Work to be completed: Below are the records; collect from them each line containing the string "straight".

[Start of Attachment]

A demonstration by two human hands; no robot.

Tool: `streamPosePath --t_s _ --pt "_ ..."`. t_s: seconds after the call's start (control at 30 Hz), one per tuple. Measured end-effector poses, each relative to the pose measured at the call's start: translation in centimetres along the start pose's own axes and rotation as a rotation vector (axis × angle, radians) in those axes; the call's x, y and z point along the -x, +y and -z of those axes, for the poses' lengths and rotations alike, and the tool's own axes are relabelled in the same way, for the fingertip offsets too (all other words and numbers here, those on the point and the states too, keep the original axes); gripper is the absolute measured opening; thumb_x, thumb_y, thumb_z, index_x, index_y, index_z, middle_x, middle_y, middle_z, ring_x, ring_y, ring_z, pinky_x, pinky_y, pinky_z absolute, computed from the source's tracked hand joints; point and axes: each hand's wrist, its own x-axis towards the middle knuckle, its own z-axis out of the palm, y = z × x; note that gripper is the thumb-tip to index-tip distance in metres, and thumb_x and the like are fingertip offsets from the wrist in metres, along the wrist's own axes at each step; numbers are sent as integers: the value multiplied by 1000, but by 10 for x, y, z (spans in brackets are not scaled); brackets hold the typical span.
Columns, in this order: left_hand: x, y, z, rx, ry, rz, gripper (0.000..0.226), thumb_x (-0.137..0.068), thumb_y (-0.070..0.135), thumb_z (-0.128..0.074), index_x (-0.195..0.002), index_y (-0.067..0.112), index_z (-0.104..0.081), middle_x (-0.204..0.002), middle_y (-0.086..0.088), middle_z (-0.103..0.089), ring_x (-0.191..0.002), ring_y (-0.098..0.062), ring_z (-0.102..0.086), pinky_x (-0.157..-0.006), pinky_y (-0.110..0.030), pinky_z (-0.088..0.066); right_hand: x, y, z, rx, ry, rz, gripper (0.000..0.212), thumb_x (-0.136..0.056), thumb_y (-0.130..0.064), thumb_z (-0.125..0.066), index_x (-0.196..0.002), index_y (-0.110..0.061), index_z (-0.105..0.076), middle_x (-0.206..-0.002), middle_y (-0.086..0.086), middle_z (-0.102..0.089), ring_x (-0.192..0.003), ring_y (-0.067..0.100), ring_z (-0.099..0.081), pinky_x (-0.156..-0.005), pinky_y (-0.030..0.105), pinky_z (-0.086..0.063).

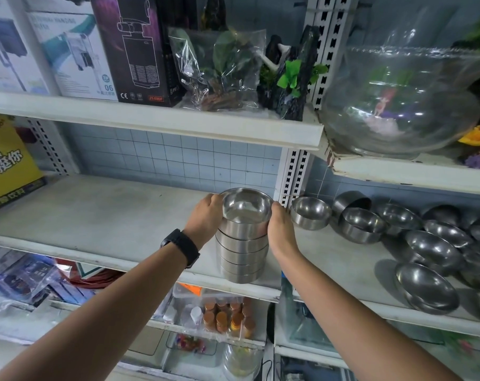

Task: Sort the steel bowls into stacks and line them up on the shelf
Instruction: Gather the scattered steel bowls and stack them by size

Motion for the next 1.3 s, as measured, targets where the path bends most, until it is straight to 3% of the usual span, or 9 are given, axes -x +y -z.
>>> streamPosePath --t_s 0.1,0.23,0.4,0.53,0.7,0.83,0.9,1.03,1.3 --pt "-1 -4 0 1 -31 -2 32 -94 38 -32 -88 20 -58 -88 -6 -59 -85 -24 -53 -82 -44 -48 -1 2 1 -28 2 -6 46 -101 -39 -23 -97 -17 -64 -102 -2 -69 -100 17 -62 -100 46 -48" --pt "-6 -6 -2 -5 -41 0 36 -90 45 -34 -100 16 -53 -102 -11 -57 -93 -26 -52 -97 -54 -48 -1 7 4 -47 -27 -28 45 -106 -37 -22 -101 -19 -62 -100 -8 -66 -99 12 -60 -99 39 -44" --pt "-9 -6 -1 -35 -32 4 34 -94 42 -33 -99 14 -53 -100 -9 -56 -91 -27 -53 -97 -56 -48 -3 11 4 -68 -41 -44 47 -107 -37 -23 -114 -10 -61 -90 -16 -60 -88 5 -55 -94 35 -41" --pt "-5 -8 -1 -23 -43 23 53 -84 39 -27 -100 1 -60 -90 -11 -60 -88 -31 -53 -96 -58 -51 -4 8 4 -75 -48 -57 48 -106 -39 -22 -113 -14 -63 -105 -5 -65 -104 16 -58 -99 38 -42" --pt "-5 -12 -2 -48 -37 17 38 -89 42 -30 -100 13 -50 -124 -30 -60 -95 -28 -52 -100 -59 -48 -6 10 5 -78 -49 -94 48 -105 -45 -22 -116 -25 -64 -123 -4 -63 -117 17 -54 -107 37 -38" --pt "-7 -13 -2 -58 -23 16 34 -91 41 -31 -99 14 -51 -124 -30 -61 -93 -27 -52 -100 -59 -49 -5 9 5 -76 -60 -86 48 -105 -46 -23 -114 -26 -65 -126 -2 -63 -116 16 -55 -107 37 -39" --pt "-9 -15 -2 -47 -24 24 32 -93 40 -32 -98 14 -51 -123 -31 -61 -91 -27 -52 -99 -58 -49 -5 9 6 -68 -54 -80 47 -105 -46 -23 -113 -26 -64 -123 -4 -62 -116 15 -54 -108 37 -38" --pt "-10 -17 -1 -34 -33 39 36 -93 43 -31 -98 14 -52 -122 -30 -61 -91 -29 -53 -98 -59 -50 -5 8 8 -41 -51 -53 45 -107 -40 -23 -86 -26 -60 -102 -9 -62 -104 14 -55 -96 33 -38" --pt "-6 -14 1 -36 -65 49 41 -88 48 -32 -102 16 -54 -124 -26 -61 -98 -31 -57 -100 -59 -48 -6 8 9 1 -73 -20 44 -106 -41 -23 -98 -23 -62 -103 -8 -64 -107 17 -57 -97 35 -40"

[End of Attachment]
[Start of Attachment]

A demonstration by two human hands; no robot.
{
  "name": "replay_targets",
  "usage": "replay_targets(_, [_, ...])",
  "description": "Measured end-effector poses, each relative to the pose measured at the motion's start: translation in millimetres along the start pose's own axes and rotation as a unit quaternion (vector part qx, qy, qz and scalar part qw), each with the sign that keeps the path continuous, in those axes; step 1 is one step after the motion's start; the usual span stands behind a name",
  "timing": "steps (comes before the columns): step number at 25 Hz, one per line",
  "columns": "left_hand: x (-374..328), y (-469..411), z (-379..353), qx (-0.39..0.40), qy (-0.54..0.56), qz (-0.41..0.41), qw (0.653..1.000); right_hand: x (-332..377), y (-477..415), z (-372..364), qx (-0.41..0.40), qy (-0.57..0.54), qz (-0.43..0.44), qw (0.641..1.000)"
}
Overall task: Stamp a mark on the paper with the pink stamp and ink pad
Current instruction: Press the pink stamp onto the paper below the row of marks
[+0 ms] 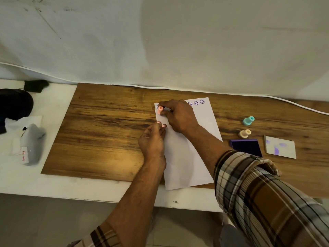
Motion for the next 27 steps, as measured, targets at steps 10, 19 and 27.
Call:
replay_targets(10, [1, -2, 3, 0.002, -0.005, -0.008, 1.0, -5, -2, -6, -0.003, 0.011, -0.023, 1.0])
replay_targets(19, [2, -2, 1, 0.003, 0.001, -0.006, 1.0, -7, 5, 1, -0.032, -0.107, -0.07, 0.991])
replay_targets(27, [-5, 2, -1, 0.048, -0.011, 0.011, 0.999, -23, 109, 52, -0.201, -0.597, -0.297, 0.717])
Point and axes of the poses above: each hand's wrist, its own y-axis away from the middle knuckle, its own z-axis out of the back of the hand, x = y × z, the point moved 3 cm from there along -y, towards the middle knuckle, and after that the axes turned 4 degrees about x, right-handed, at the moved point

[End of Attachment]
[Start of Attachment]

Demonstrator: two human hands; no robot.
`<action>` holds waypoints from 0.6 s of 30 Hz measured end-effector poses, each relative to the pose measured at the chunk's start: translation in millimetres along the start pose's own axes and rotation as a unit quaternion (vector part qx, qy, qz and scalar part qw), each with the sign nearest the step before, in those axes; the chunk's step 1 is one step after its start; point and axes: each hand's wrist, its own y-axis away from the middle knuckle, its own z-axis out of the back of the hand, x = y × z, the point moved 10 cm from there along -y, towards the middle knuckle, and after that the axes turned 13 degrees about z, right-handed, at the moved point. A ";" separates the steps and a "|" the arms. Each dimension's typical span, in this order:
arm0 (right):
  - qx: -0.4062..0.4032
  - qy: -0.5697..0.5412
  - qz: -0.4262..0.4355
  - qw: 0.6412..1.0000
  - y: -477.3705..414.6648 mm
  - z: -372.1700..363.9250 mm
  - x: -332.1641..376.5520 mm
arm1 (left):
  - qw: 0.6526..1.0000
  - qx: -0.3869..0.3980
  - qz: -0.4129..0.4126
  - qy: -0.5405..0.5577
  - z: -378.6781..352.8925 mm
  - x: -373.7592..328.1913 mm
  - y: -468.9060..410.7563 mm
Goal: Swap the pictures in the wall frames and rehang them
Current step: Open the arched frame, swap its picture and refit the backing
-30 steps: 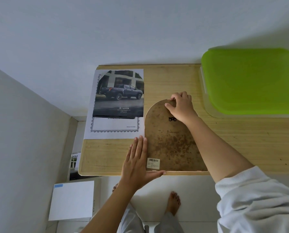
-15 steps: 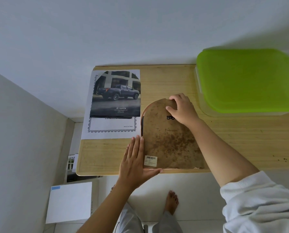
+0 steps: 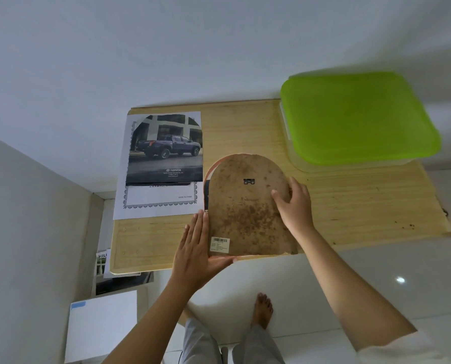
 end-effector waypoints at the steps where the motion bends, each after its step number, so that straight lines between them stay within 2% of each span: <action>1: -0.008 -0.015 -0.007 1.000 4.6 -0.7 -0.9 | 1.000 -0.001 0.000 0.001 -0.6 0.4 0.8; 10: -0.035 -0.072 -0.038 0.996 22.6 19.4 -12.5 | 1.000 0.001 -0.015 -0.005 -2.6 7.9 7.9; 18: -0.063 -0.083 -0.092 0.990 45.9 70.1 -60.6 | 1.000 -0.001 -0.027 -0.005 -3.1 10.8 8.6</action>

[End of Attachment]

Answer to the exercise:
Motion for the next 1.3 s, as measured, targets where the path bends most, until it is straight to 3% of the usual span, or 9 are given, axes -x +y -z.
 end-effector waypoints at the steps where the motion bends, each after its step number, so that straight lines between them stay within 2% of each span: <action>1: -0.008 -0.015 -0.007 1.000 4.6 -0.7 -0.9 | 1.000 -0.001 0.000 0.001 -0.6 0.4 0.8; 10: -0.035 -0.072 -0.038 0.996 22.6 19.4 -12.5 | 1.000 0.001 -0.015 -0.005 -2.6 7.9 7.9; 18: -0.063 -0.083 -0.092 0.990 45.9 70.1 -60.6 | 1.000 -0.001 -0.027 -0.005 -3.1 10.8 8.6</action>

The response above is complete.